More fundamentally, says Autrey, researchers need a system-level understanding of the electrochemistry and catalysis required. In engineering terms, until recently, the notion of an applicable bicarbonate-format cycle had a low level of technical readiness.
“If we solve the catalysis problem,” he adds, “we can get some real interest.”
‘Incredible shiny thing’
On the plus side, the salt solution considered in PNNL releases hydrogen when reacting with water.
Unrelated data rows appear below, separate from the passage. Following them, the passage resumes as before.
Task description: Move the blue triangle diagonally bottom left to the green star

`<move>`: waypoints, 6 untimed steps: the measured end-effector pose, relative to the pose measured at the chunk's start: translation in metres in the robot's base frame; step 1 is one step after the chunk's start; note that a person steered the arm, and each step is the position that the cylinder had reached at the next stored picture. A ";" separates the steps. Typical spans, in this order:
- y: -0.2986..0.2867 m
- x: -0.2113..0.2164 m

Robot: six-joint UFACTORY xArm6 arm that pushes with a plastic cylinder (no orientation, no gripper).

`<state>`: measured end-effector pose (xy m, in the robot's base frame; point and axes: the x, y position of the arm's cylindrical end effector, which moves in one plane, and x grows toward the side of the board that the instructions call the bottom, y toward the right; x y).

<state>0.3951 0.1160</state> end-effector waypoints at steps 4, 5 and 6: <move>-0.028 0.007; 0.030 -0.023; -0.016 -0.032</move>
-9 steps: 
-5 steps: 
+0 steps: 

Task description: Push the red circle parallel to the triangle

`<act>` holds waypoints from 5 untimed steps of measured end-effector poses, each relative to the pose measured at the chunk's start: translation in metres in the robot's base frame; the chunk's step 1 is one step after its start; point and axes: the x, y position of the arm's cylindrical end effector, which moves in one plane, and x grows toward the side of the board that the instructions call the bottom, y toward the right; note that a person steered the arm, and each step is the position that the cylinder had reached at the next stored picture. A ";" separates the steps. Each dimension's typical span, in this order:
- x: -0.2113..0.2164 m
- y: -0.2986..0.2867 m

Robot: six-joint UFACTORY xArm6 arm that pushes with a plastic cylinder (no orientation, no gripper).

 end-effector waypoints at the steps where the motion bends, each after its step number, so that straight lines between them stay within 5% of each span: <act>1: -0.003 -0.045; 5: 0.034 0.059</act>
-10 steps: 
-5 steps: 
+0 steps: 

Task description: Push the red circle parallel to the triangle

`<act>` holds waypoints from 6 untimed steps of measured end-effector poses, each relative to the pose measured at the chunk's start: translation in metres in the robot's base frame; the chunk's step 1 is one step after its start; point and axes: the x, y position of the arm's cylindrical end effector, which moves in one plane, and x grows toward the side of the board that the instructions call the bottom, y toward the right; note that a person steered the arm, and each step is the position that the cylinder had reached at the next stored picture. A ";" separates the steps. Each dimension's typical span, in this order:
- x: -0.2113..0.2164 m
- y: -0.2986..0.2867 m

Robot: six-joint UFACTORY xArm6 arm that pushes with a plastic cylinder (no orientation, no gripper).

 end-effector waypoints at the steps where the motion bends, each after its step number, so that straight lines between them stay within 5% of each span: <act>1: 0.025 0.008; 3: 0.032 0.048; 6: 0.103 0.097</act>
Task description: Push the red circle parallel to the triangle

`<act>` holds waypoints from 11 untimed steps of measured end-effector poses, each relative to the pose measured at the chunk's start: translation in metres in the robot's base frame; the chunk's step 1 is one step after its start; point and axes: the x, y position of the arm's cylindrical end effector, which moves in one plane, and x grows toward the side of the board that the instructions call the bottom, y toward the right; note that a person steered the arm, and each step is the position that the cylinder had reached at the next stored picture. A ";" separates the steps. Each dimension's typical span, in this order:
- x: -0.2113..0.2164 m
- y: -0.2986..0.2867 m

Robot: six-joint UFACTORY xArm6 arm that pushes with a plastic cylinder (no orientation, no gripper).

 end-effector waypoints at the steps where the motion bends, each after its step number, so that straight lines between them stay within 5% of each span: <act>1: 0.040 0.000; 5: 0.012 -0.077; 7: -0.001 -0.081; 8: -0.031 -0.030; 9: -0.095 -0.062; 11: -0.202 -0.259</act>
They also operate at moderate temperatures and low pressures.
In theory, at least, as Autrey and Gutiérrez explain in their 2023 paper, the bicarbonate-format cycle represents a “viable eco-friendly alternative for storing and transporting energy” of hydrogen.
The baking soda idea also ties into what the 2023 paper calls “several pressing scientific challenges.”
Among them is how to make hydrogen storage media from excess carbon dioxide that is captured. And it even uses the same medium to store electrons, which promises a straight-forward fuel cell.
In addition, the PNNL work may provide insights for catalysis in the aqueous (aqueous) phase. For now, the PNNL team is using palladium as their candidate catalyst. Their efforts include finding ways to make rare metals more stable, reusable and long-lived.
Overall, the baking soda idea “is an amazing shiny thing” for hydrogen storage, says Autrey. “What’s interesting are the possibilities.”